(Stored data entries)

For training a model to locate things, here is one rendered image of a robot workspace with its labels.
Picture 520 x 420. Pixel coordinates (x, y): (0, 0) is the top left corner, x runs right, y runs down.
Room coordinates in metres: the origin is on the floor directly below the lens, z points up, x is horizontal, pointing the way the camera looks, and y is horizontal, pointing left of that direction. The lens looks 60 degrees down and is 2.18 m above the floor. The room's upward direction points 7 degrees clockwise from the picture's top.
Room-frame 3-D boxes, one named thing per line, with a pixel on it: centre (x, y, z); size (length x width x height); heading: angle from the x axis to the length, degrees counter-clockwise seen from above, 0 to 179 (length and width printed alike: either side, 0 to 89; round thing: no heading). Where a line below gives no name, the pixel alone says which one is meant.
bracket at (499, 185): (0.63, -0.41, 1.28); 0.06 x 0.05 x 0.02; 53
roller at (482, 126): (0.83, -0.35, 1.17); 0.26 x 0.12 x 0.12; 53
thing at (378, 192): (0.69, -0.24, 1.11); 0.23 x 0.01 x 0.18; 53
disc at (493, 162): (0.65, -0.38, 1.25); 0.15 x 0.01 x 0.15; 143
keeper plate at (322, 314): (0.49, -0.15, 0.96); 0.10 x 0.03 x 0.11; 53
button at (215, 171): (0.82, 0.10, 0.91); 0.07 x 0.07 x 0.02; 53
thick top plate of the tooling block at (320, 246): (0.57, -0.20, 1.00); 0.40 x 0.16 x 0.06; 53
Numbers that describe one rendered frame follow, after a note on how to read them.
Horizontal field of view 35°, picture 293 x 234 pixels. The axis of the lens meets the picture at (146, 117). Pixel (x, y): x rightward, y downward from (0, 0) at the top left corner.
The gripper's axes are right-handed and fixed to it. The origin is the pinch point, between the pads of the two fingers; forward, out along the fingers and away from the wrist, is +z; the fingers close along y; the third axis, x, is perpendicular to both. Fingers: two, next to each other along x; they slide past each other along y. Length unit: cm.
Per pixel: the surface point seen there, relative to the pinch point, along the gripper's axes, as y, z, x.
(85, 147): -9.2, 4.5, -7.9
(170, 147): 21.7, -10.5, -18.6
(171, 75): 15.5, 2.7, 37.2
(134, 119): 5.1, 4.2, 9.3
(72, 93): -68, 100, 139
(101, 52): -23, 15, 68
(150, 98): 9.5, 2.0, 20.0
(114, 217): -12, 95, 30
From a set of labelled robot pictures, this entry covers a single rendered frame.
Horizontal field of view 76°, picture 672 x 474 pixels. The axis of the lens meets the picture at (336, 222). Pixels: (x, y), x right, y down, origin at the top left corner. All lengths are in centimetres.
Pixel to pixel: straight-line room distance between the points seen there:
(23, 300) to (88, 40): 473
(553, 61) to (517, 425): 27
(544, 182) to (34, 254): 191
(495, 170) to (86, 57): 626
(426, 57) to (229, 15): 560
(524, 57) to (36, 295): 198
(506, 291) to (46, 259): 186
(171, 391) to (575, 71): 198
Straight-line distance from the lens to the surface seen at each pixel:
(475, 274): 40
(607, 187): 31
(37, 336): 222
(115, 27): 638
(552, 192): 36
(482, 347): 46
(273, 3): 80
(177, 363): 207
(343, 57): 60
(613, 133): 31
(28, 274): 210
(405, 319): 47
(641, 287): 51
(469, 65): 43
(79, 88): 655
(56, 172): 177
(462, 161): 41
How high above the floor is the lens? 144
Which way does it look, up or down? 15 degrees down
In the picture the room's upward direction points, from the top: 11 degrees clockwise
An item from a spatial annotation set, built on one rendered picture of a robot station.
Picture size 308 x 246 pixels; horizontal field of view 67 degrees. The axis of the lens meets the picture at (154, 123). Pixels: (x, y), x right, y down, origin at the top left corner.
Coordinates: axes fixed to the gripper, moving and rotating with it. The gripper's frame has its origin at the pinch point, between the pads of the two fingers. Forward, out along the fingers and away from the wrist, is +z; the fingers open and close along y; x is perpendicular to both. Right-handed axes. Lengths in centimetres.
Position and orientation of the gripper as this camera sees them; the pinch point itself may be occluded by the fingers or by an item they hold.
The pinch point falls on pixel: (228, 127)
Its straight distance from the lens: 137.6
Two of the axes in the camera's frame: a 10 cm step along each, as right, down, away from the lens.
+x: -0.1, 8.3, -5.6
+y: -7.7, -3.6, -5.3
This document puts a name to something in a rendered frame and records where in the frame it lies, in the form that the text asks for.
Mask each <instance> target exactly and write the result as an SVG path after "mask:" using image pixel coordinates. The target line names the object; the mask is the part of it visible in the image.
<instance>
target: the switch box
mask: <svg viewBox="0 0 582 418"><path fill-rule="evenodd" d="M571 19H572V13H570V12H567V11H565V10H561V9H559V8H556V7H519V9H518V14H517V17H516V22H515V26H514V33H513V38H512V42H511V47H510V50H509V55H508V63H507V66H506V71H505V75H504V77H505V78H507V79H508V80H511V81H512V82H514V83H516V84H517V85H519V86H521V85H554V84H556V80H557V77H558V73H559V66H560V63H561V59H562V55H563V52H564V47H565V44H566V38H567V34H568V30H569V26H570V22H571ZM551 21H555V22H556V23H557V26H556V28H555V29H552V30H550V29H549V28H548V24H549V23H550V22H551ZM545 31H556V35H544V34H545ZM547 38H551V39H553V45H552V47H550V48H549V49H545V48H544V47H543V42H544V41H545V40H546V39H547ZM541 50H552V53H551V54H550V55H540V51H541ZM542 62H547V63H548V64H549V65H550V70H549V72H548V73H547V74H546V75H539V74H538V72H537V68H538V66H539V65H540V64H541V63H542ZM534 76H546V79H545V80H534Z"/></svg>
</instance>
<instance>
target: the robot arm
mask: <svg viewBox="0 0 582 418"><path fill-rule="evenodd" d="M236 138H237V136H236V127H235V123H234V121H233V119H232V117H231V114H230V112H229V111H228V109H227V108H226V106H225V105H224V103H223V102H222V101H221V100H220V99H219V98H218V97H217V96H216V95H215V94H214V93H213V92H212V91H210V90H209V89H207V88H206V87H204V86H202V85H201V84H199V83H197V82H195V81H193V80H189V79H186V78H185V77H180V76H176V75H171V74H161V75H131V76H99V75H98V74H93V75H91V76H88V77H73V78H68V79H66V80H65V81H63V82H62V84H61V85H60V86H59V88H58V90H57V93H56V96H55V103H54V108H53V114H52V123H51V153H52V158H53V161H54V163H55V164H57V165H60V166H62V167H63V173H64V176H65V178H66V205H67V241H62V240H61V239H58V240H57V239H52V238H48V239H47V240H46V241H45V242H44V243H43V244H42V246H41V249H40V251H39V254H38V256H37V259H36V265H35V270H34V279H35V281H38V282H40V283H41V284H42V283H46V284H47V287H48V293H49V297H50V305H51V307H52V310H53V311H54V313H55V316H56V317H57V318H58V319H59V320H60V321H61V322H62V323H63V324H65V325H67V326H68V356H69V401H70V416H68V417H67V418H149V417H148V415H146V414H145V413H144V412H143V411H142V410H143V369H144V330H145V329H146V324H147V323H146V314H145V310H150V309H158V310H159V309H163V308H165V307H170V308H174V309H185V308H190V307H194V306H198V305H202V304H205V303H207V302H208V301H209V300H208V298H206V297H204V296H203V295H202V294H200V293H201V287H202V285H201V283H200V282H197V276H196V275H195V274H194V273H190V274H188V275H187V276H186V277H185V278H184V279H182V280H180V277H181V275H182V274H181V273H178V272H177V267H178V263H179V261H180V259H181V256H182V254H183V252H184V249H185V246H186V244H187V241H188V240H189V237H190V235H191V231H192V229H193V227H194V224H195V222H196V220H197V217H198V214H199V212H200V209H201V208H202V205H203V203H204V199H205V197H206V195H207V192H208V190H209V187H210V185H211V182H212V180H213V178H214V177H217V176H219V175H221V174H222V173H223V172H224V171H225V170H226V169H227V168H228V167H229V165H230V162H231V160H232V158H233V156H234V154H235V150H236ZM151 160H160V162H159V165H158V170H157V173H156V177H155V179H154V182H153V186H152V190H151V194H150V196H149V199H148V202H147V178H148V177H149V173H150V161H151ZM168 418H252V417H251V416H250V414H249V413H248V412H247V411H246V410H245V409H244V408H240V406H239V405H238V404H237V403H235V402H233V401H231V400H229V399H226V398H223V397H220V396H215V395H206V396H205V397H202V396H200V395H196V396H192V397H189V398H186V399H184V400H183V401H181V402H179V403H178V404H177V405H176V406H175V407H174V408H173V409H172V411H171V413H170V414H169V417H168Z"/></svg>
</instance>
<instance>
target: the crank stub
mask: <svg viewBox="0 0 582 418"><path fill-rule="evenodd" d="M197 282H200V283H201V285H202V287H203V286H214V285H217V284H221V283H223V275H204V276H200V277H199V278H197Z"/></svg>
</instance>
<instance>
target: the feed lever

## Task objective
Each line from the beginning of the entries to the line with "Picture 520 x" must be repeated exactly, with both end lines kept and no other lines given.

## Result for this exercise
For training a model to locate things, here is one rendered image of a robot workspace with its labels.
Picture 520 x 420. Pixel coordinates (x, y): (0, 0) is the top left corner, x runs right, y runs down.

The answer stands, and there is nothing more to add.